It may lack some printk, but printks are trivial to insert including
using d_path for precise info.



static int cr_check_file(struct file *file)
{
struct inode *inode = file->f_path.dentry->d_inode;
unsigned int major, minor;

if (d_unhashed(file->f_path.dentry))
return -EINVAL;
#ifdef CONFIG_SECURITY
if (file->f_security)
return -EINVAL;
#endif
#ifdef CONFIG_EPOLL
spin_lock(&file->f_ep_lock);
if (!list_empty(&file->f_ep_links)) {
spin_unlock(&file->f_ep_lock);
return -EINVAL;
}
spin_unlock(&file->f_ep_lock);
#endif

switch (inode->i_mode & S_IFMT) {
case S_IFREG:
case S_IFDIR:
/* Likely on-disk filesystem. */
/* FIXME: FUSE, NFS, other networking filesystems */
if (inode->i_sb->s_type->fs_flags & FS_REQUIRES_DEV)
return 0;
break;
case S_IFBLK:
major = imajor(inode);
minor = iminor(inode);
printk("%s: can't checkpoint block device %u:%u, ->f_op = %pS\n", __func__, major, minor, file->f_op);
return -EINVAL;
case S_IFCHR:
major = imajor(inode);
minor = iminor(inode);
if (major == UNIX98_PTY_SLAVE_MAJOR)
return 0;
printk("%s: can't checkpoint char device %u:%u, ->f_op = %pS\n", __func__, major, minor, file->f_op);
return -EINVAL;
case S_IFIFO:
break;
case S_IFSOCK:
return 0;
case S_IFLNK:
/* One can't open symlink. */
BUG();
}
printk("%s: can't checkpoint file %p, ->f_op = %pS\n", __func__, file, file->f_op);
return -EINVAL;
}

static int __cr_collect_file(struct cr_context *ctx, struct file *file)
{
struct cr_object *obj;

obj = cr_find_obj_by_ptr(ctx, file, CR_CTX_FILE);
if (obj) {
obj->o_count++;
return 0;
}

obj = cr_object_create(file);
if (!obj)
return -ENOMEM;
list_add_tail(&obj->o_list, &ctx->cr_obj[CR_CTX_FILE]);
printk("collect file %p\n", file);
return 0;
}

int cr_collect_file(struct cr_context *ctx, struct file *file)
{
int rv;

rv = cr_check_file(file);
if (rv < 0)
return rv;
return __cr_collect_file(ctx, file);
}

2009-03-05 18:13:52

by Serge E. Hallyn

[permalink] [raw]
Subject: Re: [RFC][PATCH 00/11] track files for checkpointability

I need the following to get fdinfo checkpointability output:

>From 4002821bf068c122867c3b1819817f0b1fdfc250 Mon Sep 17 00:00:00 2001
From: Serge E. Hallyn <[email protected]>
Date: Thu, 5 Mar 2009 10:12:30 -0800
Subject: [PATCH 1/1] checkpointable: add missing trailing \n for fdinfo output

Signed-off-by: Serge E. Hallyn <[email protected]>
---
fs/proc/base.c | 2 +-
1 files changed, 1 insertions(+), 1 deletions(-)

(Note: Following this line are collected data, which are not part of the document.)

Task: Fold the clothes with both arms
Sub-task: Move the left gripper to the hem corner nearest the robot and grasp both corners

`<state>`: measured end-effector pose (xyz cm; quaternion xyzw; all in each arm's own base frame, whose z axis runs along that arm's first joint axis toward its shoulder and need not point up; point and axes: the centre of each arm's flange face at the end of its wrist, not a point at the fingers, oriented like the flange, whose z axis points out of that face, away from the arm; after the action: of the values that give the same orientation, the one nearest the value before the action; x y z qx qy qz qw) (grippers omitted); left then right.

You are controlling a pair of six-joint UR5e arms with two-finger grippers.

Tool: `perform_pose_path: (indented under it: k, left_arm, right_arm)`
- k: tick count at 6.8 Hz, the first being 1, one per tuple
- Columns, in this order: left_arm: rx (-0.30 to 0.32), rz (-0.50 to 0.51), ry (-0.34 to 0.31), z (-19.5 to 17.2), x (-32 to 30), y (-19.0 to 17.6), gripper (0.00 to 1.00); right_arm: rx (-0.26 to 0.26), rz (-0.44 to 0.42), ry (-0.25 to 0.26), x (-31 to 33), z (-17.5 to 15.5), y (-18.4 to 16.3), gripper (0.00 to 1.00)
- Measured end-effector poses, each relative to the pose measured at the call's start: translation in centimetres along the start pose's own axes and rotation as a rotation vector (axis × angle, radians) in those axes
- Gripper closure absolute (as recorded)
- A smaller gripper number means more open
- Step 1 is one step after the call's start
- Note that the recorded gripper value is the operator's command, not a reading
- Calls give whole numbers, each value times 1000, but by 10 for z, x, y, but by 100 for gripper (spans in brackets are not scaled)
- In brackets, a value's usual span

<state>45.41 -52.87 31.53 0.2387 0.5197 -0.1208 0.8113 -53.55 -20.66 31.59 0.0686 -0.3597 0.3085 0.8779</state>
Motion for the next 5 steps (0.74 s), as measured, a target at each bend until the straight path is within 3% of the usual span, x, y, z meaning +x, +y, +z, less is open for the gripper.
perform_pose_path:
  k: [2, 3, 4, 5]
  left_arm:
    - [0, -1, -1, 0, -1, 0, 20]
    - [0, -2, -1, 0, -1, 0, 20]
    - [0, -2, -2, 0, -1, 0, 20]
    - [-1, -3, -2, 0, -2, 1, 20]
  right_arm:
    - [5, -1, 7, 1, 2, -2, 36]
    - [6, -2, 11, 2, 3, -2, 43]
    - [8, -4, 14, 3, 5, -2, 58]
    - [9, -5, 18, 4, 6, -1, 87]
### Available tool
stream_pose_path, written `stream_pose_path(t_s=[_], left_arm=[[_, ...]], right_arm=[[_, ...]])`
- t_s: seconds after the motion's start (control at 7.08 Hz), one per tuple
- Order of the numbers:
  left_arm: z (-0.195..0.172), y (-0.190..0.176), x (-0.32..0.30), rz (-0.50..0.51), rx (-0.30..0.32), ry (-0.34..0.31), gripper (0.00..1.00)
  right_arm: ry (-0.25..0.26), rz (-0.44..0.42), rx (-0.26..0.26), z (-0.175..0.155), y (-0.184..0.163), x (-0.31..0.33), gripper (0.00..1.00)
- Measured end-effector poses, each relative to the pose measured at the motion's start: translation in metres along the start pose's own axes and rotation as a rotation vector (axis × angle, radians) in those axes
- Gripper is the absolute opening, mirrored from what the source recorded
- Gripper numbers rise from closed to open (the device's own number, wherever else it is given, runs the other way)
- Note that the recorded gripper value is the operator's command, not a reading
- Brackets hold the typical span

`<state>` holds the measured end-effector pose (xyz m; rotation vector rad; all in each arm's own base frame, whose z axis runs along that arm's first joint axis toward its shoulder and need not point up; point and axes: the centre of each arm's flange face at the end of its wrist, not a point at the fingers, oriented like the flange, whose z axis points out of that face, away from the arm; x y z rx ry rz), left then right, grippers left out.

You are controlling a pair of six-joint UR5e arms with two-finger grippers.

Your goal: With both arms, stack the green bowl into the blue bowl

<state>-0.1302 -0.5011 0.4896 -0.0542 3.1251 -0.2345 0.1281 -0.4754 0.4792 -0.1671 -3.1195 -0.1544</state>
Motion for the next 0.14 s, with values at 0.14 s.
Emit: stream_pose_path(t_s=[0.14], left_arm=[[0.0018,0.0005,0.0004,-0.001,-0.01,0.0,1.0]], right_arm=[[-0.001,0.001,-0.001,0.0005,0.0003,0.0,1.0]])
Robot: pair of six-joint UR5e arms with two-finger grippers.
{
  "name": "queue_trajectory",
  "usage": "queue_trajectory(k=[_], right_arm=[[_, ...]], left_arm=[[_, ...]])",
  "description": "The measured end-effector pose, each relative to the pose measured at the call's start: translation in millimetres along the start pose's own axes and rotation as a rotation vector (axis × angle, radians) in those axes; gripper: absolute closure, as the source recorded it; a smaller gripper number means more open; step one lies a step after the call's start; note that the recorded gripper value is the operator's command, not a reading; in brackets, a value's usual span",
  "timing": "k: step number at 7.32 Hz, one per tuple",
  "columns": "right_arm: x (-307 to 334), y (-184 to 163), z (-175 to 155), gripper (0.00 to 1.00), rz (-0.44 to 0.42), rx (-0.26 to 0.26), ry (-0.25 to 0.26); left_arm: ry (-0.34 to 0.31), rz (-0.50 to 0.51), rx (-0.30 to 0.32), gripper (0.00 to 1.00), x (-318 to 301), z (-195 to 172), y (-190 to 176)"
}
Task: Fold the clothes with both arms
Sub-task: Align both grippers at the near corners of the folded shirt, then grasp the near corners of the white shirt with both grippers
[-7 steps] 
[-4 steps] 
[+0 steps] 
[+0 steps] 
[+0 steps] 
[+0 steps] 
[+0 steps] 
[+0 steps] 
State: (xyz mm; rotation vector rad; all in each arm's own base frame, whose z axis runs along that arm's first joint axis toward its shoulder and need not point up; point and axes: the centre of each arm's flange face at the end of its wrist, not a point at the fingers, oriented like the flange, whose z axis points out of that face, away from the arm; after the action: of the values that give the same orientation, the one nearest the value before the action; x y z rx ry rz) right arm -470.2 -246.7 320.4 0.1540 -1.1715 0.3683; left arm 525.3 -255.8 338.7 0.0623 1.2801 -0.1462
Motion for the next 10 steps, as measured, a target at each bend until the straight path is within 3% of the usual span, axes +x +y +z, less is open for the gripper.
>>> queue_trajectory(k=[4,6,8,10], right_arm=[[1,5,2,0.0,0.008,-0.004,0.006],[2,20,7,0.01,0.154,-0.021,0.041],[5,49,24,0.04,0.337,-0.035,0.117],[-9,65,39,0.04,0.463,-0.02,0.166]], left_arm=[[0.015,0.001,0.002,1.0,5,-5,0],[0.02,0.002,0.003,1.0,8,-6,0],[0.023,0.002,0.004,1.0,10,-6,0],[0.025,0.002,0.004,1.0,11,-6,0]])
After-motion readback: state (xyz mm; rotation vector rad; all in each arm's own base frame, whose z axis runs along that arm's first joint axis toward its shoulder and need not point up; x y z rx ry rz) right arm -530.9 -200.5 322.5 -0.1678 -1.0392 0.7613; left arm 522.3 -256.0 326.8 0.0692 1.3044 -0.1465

diff --git a/fs/proc/base.c b/fs/proc/base.c
index bde92c3..12543b6 100644
--- a/fs/proc/base.c
+++ b/fs/proc/base.c
@@ -1657,7 +1657,7 @@ static void proc_fd_write_info(struct file *file, char *info)

if (file->f_op->checkpoint)
checkpointable = 1;
- p += scnprintf(info+p, max-p, "checkpointable:\t%d", checkpointable);
+ p += scnprintf(info+p, max-p, "checkpointable:\t%d\n", checkpointable);
if (!checkpointable)
p += cr_explain_file(file, info+p, max-p);
}
--
1.5.4.3

2009-03-05 18:17:15

by Dave Hansen

[permalink] [raw]
Subject: Re: [RFC][PATCH 00/11] track files for checkpointability

On Thu, 2009-03-05 at 12:13 -0600, Serge E. Hallyn wrote:
>
> ---
> fs/proc/base.c | 2 +-
> 1 files changed, 1 insertions(+), 1 deletions(-)
>
> diff --git a/fs/proc/base.c b/fs/proc/base.c
> index bde92c3..12543b6 100644
> --- a/fs/proc/base.c
> +++ b/fs/proc/base.c
> @@ -1657,7 +1657,7 @@ static void proc_fd_write_info(struct file *file, char *info)
>
> if (file->f_op->checkpoint)
> checkpointable = 1;
> - p += scnprintf(info+p, max-p, "checkpointable:\t%d", checkpointable);
> + p += scnprintf(info+p, max-p, "checkpointable:\t%d\n", checkpointable);
> if (!checkpointable)
> p += cr_explain_file(file, info+p, max-p);
> }

I'll apply that, thanks Serge.

-- Dave

2009-03-05 19:17:33

by Dave Hansen

[permalink] [raw]
Subject: Re: [RFC][PATCH 00/11] track files for checkpointability

On Thu, 2009-03-05 at 20:40 +0300, Alexey Dobriyan wrote:
> On Thu, Mar 05, 2009 at 08:38:57AM -0800, Dave Hansen wrote:
> > This takes a suggestion of Ingo's along with comments from lots of
> > other people. It can track whether a given file is able to be
> > checkpointed. It introduces a f_op to allow easy customization
> > like the reset of the VFS.
>
> Here is how alternative looks like
> * without touching VFS at all
> * without adding default handlers

Are these bad things? If this was harmful to the VFS, I can bet
Christoph would be speaking up. As far as the default handlers, blame
Christoph. :)

> * without duplicate code every ->checkpoint hook will have

Well, I had actually planned to break the generic function up into a
"common" function that all of the handlers can call or could be called
before each handler. This is trivially fixable, but it would look kinda
goofy without some code to use it.

> * without largely useless "special file" messages
> (what's so special about it?)

Very true. I'll improve that one.

> * without adding userspace-visible /proc/*/checkpointable

Ingo, could you weigh in on how you expected this "checkpointable" flag
to get exposed to and checked by userspace?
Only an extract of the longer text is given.